MLPA is acronym for Multiplex Ligation Probe Amplification, which is a special molecular technique based on PCR. It is used to scan large deletions/duplications/multiplications which are not detectable by standard sequencing (either NGS or Sanger). The alternative to this technique is the qPCR (quantitative PCR).
- Is it necessary to always perform MLPA?
No, it isn’t always indicated. Multiplex Ligation Probe Amplification is usually indicated whenever large deletions/duplications have been already described in the literature. Indeed there are genes in which such kind of mutations have never been reported and are very unlikely to occur (like, for instance, in several genes associated to autosomal dominantly inherited disorders caused by gain-of-function mutations).
- At which stage it is recommended to do MLPA?
Frequently, and intelligently, MLPA is done only as second step, i.e. in case sequencing is negative. Monogenic disorders are mostly caused by point mutations or small deletions/insertions of few nucleotides which can be easily detected by sequencing, whereas large deletions/duplications are rarer. Anyway, there are some exceptions: in a few genes most mutations are consistent with large deletions or duplications (see for instance the SMN1 gene). In such cases Multiplex Ligation Probe Amplification is indicated as the primary (or sole) diagnostic step.
- For which genes MLPA must be done?
There are no general rules to select genes for MLPA testing. In principle it is of help to check the mutational spectrum of each gene in major databases like Genereview, HGMD, ClinVar, dbVar, DECIPHER or Ensembl. If a certain gene-disease association has been described just recently, any kind of mutation might be expected. By contrast, whenever the mutation spectrum is well known and large deletions/duplications have not been reported, MLPA may be considered of secondary importance.
- When is MLPA indicated and when qPCR?
The answer is very easy: qPCR can be done whenever the MLPA commercial kit isn’t available. It is important to underline that most MLPA analyses worldwide are done utilizing the commercial kits from MRC-Holland: to see if the kit for a certain gene is available, it is enough to do a fast search on the MRC-Holland website.
- What’s best: MLPA or qPCR?
As said above, qPCR is usually the only possible choice whenever the MLPA commercial kit is not available. Both methodologies, if well done, may give excellent results. As a less attractive side, qPCR must be specifically designed by the lab and its sensitivity/specificity and coverage are therefore strictly operator- and budget*-dependent. By contrast, MLPA is provided as a tried and tested commercial kit and as such may be easier and faster (although a minimum of practice, especially in the pre-amplification phase and in the software calibration, remains necessary).

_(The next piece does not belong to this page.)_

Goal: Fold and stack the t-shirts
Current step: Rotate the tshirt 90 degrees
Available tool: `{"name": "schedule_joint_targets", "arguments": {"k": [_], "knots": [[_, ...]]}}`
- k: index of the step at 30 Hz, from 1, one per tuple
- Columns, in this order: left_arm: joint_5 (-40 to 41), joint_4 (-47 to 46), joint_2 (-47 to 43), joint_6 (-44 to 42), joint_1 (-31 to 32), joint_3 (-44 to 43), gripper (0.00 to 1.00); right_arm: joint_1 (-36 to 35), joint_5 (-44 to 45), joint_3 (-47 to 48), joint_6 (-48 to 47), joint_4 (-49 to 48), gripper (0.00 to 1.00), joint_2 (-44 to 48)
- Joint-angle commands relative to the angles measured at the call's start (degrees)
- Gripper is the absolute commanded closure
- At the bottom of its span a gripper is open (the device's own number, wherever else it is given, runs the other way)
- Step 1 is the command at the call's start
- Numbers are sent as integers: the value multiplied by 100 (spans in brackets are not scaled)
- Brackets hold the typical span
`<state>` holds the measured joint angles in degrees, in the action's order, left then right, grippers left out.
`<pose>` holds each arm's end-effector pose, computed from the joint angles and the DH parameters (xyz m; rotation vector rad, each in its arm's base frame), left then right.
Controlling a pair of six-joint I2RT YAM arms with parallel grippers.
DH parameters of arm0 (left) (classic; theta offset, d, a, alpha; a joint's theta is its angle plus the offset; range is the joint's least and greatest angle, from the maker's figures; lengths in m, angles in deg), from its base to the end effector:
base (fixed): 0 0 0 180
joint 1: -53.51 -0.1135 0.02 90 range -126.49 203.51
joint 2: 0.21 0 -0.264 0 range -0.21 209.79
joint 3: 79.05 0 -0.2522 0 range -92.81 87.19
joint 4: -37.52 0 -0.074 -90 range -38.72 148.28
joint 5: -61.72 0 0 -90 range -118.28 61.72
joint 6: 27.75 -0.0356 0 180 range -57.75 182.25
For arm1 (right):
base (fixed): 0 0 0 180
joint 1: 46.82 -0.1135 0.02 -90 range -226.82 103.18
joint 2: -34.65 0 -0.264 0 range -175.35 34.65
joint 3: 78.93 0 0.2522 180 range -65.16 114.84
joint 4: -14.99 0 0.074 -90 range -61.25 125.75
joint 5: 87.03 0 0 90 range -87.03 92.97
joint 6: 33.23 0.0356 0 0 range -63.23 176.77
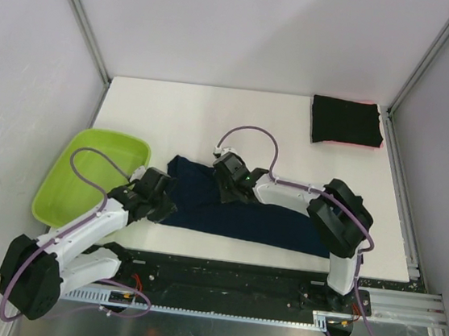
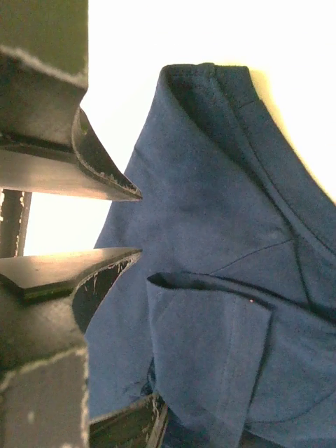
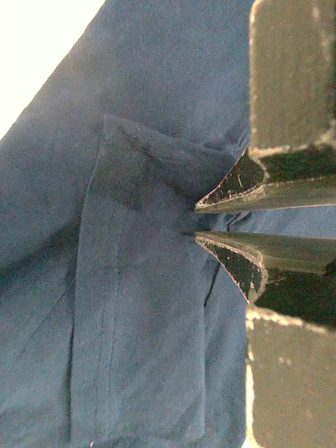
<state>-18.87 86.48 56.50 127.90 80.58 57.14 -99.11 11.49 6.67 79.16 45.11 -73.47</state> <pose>0.1562 -0.0733 0.1817 -0.9330 2.4991 -0.3322 0.2497 0.3143 0.1810 -0.5869 2.4432 0.3664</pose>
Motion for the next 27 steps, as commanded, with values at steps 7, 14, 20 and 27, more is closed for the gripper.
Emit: {"name": "schedule_joint_targets", "arguments": {"k": [7, 14, 20, 27], "knots": [[295, -35, 288, 629, -31, -318, 47, -33, -422, 195, 45, 15, 77, -562], [145, -8, -11, 1237, 137, 113, 35, -14, -386, 195, 79, 135, 74, -236], [71, -18, -19, 1919, 327, 428, 30, 110, -540, 199, 154, 238, 64, 418], [222, -129, 188, 2331, 452, 403, 27, 245, -584, 194, 264, 468, 61, 1166]]}}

*qPCR, if done exclusively for one single sample, is much more expensive than MLPA, especially for big genes, for which a high number of amplicons must be designed.

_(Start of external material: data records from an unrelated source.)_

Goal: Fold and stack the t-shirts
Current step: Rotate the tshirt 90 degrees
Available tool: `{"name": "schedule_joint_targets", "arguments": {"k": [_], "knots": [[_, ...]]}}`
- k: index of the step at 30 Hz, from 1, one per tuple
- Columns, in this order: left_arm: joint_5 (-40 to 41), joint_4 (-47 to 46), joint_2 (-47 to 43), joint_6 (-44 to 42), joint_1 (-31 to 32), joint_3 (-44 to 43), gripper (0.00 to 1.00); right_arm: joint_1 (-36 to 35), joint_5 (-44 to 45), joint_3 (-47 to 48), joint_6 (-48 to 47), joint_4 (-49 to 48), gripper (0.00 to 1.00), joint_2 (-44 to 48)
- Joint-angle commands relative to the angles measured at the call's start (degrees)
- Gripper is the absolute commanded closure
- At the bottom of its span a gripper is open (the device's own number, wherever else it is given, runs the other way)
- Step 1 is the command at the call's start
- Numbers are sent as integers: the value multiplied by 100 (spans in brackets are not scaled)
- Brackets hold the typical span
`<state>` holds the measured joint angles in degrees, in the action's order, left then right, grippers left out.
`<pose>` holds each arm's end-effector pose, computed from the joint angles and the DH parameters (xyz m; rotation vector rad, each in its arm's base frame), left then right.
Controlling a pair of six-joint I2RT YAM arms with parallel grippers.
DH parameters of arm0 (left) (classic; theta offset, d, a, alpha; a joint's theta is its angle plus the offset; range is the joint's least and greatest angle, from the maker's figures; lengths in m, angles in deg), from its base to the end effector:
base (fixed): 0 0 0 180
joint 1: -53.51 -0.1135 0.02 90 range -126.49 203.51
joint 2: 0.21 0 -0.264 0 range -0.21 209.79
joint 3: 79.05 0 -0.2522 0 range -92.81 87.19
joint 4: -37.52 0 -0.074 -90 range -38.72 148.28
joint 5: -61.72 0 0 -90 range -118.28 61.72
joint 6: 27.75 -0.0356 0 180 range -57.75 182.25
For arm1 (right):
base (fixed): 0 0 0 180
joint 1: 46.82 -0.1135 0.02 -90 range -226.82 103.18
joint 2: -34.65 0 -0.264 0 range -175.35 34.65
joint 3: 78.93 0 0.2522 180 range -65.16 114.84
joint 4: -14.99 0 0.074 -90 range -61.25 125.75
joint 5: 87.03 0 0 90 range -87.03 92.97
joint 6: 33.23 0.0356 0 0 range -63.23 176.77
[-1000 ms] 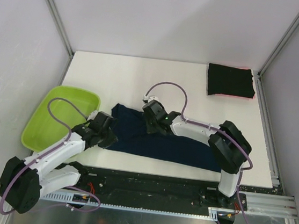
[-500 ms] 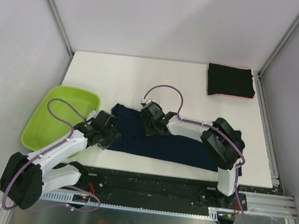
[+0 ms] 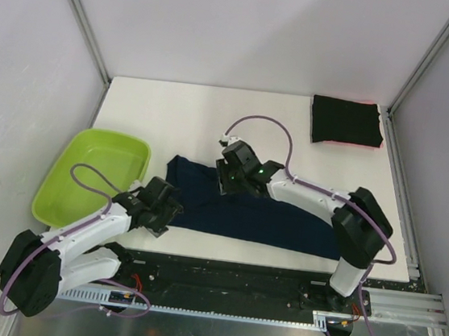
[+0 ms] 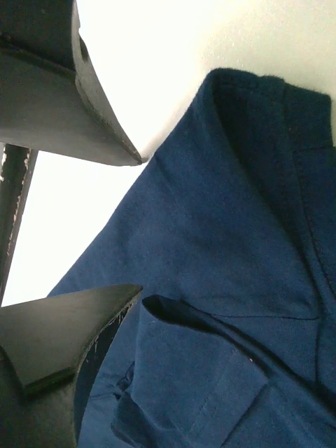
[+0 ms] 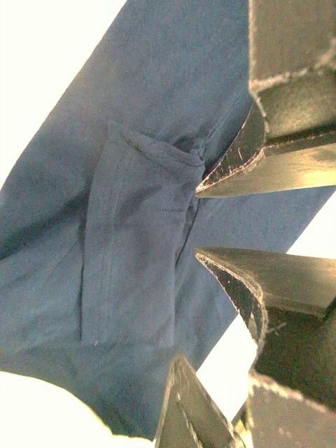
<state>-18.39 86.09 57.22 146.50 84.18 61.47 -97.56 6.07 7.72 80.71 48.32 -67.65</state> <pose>0.1418 -0.0770 0.1582 -1.2865 2.4379 -0.3546 0.2489 0.3015 0.2208 -0.5532 2.4310 0.5120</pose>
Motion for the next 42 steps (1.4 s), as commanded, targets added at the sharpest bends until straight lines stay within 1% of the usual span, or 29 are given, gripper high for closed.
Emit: {"name": "schedule_joint_targets", "arguments": {"k": [1, 6, 12, 20, 26, 31, 34, 39, 42], "knots": [[194, -106, 144, 519, 125, -39, 26, 108, -26, 87, 110, 185, 61, 679], [384, -126, 334, 681, 248, -83, 26, 207, 64, 90, 102, 329, 61, 1023], [676, -147, 732, 662, 252, -336, 26, 322, 243, 7, 54, 472, 61, 1357], [969, -132, 1518, 227, 224, -979, 29, 582, 235, -314, 96, 496, 61, 1718], [1092, -124, 1999, -91, 135, -1276, 31, 801, 158, -529, 152, 490, 62, 1910], [1202, -118, 2643, -782, -150, -1897, 33, 1017, 90, -689, 205, 459, 62, 2063], [1285, -112, 3156, -1415, -303, -2500, 34, 1173, 48, -791, 240, 452, 62, 2169], [1357, -109, 4074, -2221, -615, -3481, 35, 1466, 33, -928, 255, 486, 62, 2342], [1411, -105, 4723, -2810, -781, -4359, 36, 1676, 4, -1015, 253, 494, 62, 2454]]}}
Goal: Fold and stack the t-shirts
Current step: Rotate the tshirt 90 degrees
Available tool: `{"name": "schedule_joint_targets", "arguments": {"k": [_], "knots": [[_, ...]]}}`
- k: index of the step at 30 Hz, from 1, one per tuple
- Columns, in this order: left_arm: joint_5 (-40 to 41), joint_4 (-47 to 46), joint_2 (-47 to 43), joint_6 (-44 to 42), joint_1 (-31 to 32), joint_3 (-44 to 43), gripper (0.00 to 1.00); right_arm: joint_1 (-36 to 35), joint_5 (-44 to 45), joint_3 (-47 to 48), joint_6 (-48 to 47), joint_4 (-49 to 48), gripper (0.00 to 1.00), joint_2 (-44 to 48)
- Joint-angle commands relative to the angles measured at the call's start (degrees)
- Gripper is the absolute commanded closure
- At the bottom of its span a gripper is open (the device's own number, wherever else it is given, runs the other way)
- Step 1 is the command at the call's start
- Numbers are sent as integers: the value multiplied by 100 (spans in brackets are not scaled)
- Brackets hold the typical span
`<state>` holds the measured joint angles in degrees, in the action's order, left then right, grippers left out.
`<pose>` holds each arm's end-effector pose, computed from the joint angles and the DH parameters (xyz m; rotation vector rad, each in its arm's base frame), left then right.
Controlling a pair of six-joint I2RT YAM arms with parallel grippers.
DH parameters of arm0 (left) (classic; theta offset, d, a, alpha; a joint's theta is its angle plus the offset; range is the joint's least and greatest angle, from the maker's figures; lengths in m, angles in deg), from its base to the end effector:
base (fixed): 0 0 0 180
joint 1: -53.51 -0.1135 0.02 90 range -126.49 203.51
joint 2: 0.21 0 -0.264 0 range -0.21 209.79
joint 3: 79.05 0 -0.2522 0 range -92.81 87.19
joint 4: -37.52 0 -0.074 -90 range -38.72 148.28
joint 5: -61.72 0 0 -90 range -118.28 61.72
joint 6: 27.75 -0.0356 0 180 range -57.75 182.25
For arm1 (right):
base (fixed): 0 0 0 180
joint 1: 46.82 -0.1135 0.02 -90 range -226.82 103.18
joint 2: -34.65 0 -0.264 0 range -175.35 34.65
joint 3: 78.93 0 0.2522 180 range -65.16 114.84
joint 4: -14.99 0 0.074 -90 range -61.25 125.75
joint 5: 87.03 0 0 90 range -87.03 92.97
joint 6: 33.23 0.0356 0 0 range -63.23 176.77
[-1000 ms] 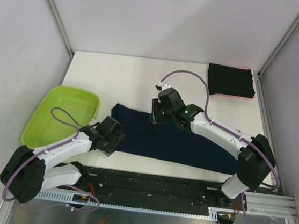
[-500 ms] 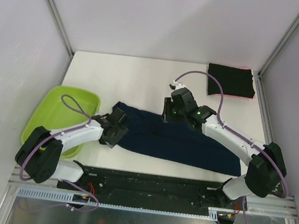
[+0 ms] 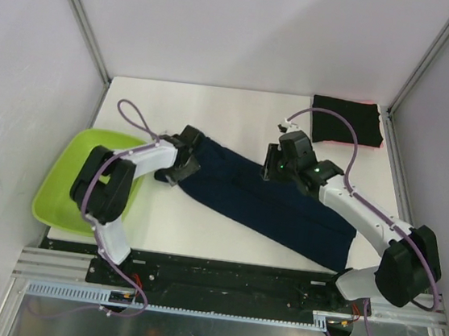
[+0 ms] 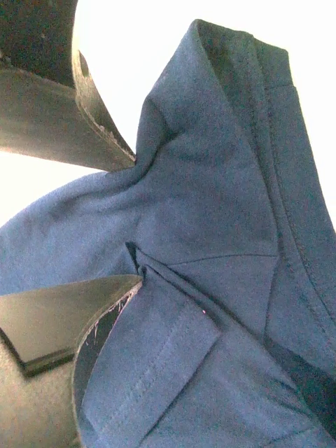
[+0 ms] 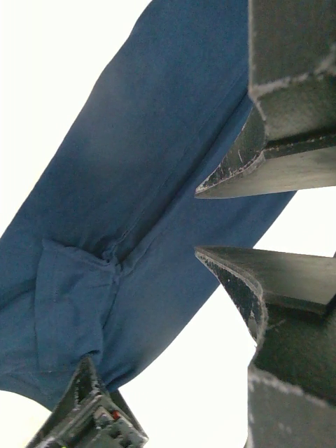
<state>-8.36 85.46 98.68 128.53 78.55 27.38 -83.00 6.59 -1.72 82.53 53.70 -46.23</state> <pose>0.2948 -0.1243 0.1636 -1.0129 2.4944 0.0471 0.2522 0.1816 0.2842 -0.1813 2.3496 0.4712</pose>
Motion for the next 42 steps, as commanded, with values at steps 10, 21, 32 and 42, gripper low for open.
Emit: {"name": "schedule_joint_targets", "arguments": {"k": [10, 21, 32, 42], "knots": [[203, 45, 2759, -2719, -641, -4092, 38, 905, -258, -239, 3, -113, 62, 361], [-632, 279, 5022, -3755, -1040, -7763, 44, 1436, -500, -345, -293, -171, 62, -56], [-1447, -297, 5721, -3524, -1578, -8787, 49, 922, -399, -658, -367, -264, 60, -496], [-1762, -662, 4994, -3461, -1707, -8172, 28, 295, -65, -1251, -306, -267, 53, -559]]}}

- Does MLPA cover the entire gene?
It depends. Once again it is necessary to refer to the manufacturer to verify how many and which exons are covered by the kit. In most cases there’s full coverage, but for some genes it is possible to test just selected exons. This information can be easily found in the manufacturer’s fact sheets.
- Does MLPA detect only large deletions and duplications?

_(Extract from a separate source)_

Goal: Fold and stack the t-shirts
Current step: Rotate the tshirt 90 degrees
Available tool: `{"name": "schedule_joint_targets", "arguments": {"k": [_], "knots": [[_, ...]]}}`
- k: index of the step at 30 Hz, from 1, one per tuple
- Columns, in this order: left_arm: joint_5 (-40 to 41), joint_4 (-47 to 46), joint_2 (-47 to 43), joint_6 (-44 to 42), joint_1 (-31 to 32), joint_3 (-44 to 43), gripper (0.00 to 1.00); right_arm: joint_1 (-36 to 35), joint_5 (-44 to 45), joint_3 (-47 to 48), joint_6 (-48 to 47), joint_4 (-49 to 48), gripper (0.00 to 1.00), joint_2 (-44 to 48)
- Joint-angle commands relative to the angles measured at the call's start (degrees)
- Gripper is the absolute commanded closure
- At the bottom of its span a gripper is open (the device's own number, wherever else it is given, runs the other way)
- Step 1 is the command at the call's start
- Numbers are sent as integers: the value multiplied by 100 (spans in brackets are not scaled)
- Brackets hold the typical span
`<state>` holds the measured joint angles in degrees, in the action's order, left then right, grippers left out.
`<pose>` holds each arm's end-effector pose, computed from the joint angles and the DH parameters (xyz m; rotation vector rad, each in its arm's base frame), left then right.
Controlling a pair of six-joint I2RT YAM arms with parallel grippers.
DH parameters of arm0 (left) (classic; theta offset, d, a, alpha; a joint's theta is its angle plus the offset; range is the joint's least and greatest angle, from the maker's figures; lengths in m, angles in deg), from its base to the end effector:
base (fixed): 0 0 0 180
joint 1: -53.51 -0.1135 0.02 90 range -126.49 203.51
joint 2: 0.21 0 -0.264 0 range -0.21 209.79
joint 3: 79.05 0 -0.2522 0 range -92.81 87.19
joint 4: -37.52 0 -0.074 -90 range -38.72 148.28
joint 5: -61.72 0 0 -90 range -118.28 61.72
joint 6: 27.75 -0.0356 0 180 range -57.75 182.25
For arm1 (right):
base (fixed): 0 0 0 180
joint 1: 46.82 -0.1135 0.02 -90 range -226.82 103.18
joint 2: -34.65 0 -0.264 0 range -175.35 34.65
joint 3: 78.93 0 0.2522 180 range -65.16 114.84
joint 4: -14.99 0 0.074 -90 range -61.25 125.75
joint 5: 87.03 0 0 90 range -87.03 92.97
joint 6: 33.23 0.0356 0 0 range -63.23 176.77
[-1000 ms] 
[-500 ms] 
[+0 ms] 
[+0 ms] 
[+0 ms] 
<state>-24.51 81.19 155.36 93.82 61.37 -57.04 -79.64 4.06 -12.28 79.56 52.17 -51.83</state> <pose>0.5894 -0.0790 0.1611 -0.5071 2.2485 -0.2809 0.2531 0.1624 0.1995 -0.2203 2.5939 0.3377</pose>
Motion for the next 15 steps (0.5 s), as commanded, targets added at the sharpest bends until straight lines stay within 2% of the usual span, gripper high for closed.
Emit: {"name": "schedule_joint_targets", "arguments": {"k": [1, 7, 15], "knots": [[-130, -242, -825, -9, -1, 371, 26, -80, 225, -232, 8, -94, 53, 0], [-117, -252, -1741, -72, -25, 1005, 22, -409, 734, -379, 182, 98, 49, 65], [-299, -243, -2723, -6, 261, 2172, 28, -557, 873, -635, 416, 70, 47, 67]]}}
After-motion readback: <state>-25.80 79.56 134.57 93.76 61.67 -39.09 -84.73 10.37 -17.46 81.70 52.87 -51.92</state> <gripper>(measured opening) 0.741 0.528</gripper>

No. There is another useful application of MLPA, which allows to detect also the methylation status in certain genes. Through the use of specifically modified kits (MS-MLPA: Mehtylation-Specific MLPA) it is possible to do the testing for several imprinting disorders, from Beckwith-Wiedemann syndrome to Angelman and Prader-Willi syndromes. It is just necessary to remember that the mutational spectrum of imprinting disorders is very complex and that a negative MS-MLPA result alone does not allow to exclude the diagnosis.
- What’s the level of sensitivity and specificity of MLPA analyses?
False positives and false negatives are possible with any diagnostic technique, although MLPA analysis can be considered safe enough. The manufacturer MRC-Holland recommends to always perform the confirmation of positive results through an alternative method such as qPCR. Such recommendation, however, remains neglected by most laboratories, mainly because of the basic reliability of MLPA and for obvious financial reasons. However, the confirmation by qPCR may be necessary whenever the MLPA points to a results of a single exon deletion.
- Why is it necessary to confirm the deletion of a single exon with an alternative method?
Being based on PCR, MLPA is subject to some typical failures of this technique, like, for instance, the non-pairing between a primer and the patient’s DNA with a consequent allele drop-out. If the patient is carrier of a polymorphism right within the binding sequence of a MLPA primer, it is possible that the amplification of that particular DNA trait won’t take place, giving so a results of deletion, which will actually be a false positive. Thus, whenever MLPA points to a single exon deletion, it is good practice to consider the confirmation testing by qPCR.
- MLPA or FISH?
Some mutations which are detectable by FISH (Fluorescence In Situ Hybridization) may be detectable also by MLPA and vice versa. It is basically a questions of size. For very large deletions or duplications MLPA may simply detect the presence of the mutation, whereas the FISH may also be able to define the entire extension of the mutation.